Çocuklar babalarının yaşamından ders almışlar ve o mecliste atılan yumruğu unutmamışlardır. Yumruk atana değil, babasının içinde bulunduğu sola karşı düşmanlık geliştirmişlerdir. Çünkü babaları orada olmasaydı o yumruğu yemeyecekti. Solcular babalarının zor günlerinde sahip çıkmamışlardı. Her darbeden mağdur olmanın sebebi soldu, solcu olmaktı. O yüzden kül tablasında biriken sigara izmaritleri eşliğinde yapılan sohbetlerin, aslında mağdurluğu yarattığını, oğullardan biri bacak arasından bakarak yazmıştı. Ne garip bir durumdur ki, mağdur olmamak için solu terk eden, sola küfür eden biri, yazdığı kitaptan dolayı mağdur olmuştu, poşete girmişti.
Babasının savunduğu liberal ekonomi ve ilişkileri sayesinde oğulların önü açılacaktı ve ilk fırsatta değerlendirilecekti. Kırmızı koltuk arayıp bulmadığı ünü ona taşıyacaktı, “ikinci cumhuriyet” söylemi başka oğluna Fethullah dergisinin sayfalarını açacaktı.
Liberalizm, mağdurların pirim yaptığı dönemi de açıyordu. Liberal ekonomide ve politik sahnede sürekli mağdurlar yaratılıyor ve mağdurlar iktidara taşınıyordu ve darbenin amacına uygun yol alınıyordu. Tarih çizgisi değişen ülkede; iktidar hayali kuramayanlar iktidar nimetlerinden yaralanır olmuştu.
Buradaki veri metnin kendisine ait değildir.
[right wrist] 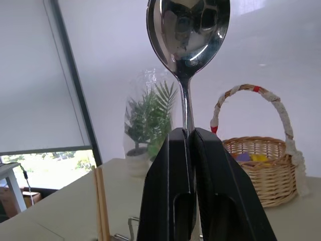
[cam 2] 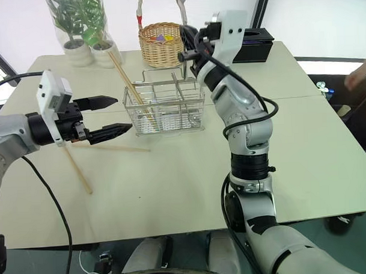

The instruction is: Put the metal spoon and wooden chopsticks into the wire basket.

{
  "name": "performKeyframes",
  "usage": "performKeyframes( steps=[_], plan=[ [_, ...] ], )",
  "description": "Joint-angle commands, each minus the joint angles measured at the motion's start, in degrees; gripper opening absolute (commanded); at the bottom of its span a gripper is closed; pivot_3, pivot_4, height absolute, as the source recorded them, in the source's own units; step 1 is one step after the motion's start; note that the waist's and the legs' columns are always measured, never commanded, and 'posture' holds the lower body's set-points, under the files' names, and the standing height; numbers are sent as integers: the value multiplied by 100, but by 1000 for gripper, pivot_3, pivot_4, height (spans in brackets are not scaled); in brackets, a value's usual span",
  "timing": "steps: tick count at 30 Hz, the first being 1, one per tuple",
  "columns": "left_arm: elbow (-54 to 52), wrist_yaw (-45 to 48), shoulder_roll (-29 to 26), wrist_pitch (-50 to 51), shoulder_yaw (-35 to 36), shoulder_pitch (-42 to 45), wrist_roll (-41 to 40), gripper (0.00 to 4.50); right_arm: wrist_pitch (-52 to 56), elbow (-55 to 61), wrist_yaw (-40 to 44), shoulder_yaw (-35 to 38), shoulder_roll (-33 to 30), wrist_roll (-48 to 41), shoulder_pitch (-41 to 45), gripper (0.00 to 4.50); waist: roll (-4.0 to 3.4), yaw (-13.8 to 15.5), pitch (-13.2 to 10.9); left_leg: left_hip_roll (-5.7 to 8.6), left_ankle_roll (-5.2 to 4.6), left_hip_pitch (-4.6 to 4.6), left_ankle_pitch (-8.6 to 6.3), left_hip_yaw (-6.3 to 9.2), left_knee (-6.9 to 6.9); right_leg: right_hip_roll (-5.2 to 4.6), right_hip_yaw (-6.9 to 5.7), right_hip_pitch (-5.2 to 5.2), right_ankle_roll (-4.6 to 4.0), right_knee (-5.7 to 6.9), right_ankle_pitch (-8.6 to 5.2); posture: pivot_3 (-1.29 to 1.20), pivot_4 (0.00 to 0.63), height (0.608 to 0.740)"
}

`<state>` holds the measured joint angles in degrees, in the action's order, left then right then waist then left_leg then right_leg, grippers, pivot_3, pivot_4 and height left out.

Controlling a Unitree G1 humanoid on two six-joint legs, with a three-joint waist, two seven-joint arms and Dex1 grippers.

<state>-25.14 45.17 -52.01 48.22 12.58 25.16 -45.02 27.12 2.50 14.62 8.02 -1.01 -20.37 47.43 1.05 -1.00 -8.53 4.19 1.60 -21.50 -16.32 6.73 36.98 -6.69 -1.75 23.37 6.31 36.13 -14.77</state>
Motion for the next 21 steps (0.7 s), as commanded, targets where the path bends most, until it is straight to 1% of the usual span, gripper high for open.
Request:
performKeyframes(
  steps=[1,4,5,7,8,10,13,14,18,21],
  plan=[
    [-255,-128,-94,79,317,-42,-126,4500,-900,-528,92,-157,109,219,-7,35,0,-9,0,0,1,2,1,0,0,0,0,-1,0,1,0,0,150,663],
    [-303,-220,-116,149,426,-53,-207,4500,-1548,-1177,47,-250,117,500,-37,35,0,-19,0,-2,4,4,2,0,1,3,0,0,0,5,0,0,150,663],
    [-313,-255,-121,170,453,-44,-223,4500,-1625,-1416,-49,-188,143,509,-40,354,0,-18,0,-3,4,4,3,0,1,5,0,0,0,6,0,0,150,663],
    [-323,-311,-128,193,489,-40,-239,4500,-1664,-1741,-247,-50,197,463,-26,1066,0,-17,0,-4,5,4,3,1,1,5,0,1,-1,6,0,0,150,663],
    [-314,-343,-127,195,491,-33,-232,4500,-1624,-1815,-349,20,214,410,-11,1502,0,-14,0,-3,6,4,3,0,1,5,1,0,-1,6,0,0,150,663],
    [-264,-388,-122,180,485,-8,-196,4500,-1603,-1816,-496,68,187,419,15,2617,0,-5,0,-3,7,3,4,1,1,5,1,0,-1,6,1,0,150,663],
    [-129,-490,-87,133,479,78,-111,4500,-1508,-1640,-582,135,43,407,21,4133,0,-6,-1,-2,7,2,4,1,2,4,2,0,-2,4,1,0,150,663],
    [-84,-516,-76,125,486,102,-106,4500,-1454,-1576,-599,161,-3,375,17,4419,-1,-3,-1,-1,7,2,4,1,2,4,3,0,-2,4,1,0,150,663],
    [111,-704,-6,108,522,229,-79,4500,-1166,-1092,-550,243,-340,271,-14,4419,-1,3,-2,-1,7,2,4,2,2,5,2,0,-2,6,1,0,150,663],
    [347,-1241,203,221,667,418,-51,4500,-744,-538,-258,308,-736,-20,-8,4419,4,8,1,-1,6,1,3,1,2,4,2,0,-1,5,1,0,150,663]
  ],
)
Her mağdurluk durumu iktidara gelişi daha da güçlendiriyordu. (baş örtüsü yasağı bunların eline en önemli mağdurluk silahını vermişti.) Mağdur olana beslenen acıma duygusu damardan veriliyordu.
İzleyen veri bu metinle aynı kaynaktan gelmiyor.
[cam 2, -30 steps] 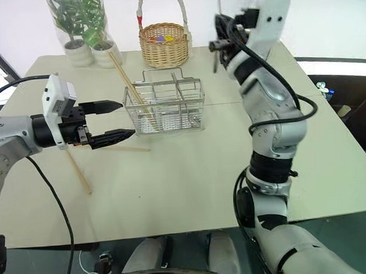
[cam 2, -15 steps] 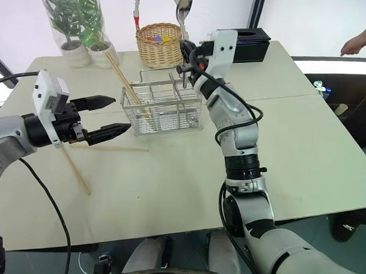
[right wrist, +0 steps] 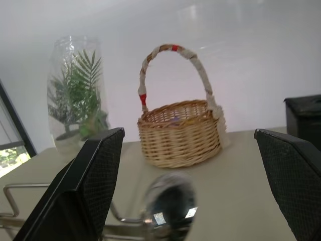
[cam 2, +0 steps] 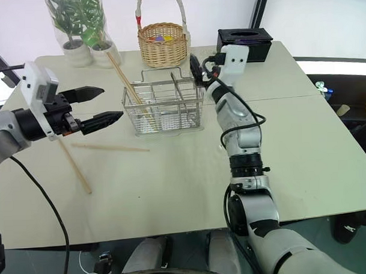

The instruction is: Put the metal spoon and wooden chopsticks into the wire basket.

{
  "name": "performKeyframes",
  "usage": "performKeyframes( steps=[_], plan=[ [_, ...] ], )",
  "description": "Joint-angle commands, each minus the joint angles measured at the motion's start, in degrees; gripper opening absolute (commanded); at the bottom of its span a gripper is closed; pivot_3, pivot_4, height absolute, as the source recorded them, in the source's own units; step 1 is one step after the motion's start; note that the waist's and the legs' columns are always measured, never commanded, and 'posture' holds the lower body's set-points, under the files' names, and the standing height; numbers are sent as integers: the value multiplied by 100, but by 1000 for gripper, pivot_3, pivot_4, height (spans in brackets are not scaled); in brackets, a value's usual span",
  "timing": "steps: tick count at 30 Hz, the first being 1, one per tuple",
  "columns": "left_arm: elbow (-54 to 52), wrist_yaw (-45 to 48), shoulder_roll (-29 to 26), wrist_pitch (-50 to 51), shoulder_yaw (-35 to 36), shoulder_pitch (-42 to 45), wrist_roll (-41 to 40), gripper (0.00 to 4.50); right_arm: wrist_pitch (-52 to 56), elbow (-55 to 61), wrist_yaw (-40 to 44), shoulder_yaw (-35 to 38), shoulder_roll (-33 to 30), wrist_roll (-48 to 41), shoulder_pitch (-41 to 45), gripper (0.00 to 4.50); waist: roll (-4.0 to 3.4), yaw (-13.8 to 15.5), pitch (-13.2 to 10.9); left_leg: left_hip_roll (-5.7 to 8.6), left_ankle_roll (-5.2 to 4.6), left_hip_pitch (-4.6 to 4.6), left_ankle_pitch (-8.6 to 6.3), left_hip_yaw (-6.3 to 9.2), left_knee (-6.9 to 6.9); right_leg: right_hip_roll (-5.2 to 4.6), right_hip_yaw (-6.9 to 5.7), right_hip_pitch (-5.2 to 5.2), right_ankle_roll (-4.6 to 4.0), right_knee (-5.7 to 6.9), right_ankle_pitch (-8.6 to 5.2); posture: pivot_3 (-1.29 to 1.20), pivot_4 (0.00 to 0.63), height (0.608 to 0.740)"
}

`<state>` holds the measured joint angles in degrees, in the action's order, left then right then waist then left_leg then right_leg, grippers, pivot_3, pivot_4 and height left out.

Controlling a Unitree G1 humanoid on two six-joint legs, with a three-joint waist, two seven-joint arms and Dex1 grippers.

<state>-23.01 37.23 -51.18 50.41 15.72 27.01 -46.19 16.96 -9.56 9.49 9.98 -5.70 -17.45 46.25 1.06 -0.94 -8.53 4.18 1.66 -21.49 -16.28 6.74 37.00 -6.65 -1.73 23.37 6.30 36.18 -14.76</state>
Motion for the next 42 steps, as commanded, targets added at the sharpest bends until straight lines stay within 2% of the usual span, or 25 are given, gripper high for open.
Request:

Mağdur olanlar, mağdur olanı seçiyordu ama mağdur olanı kim neden mağdur yaptığını araştırmıyordu. Mağdur ile empati kuranlar, geçmişin yaratmış olduğu birikimi hiçe sayıyor, tarihi geçmiş olanları siyaset sahnesinden silmekte sakınca görmüyordu. Mağdur olanlar, yeni mağdurlukları ile iktidarda olmaya devam ediyor ve iktidardayken bile mağdur olmayı yaşıyorlardı. Her önüne gelen engeli, kendilerini mağdur ediyor diyerek rahatlıkla anlatıyor ve sunuyorlardı Mağdur olacak adımlar atmakta sakınca görmüyorlardı, bilerek gidip o mağdur olacağı duvara çarpıp ağlıyorlardı. Ağama yanında öç alma ve akıl verme nutukları atmayı da unutmuyorlardı. Mağdurluk politikası iyi bir oyunculuğu beraberinde getirmişti, verilen senaryolar harfiyen uygulanıyordu. (Gözyaşları içe doğru sızılan bir damlacıktı ve bu göz yaşı silah olarak timsahtan ödünç alınmıştı.)
Bugün liberalleri mağdur yapan hükümet, bu mağdurluğu da büyük olasılıkla kendi lehine döndürecektir, çünkü politikasını ve söylemini bu mağdurluk politikası durumuna göre belirlemiştir. Söylediği sözler değil, yaptığı hareketlere bakarak bu sonucu rahatlıkla söyleyebiliriz.
Mağdurluk hükümetin elinde bir silah olarak durmaktadır ve kullanmaktan da çekinmemektedir.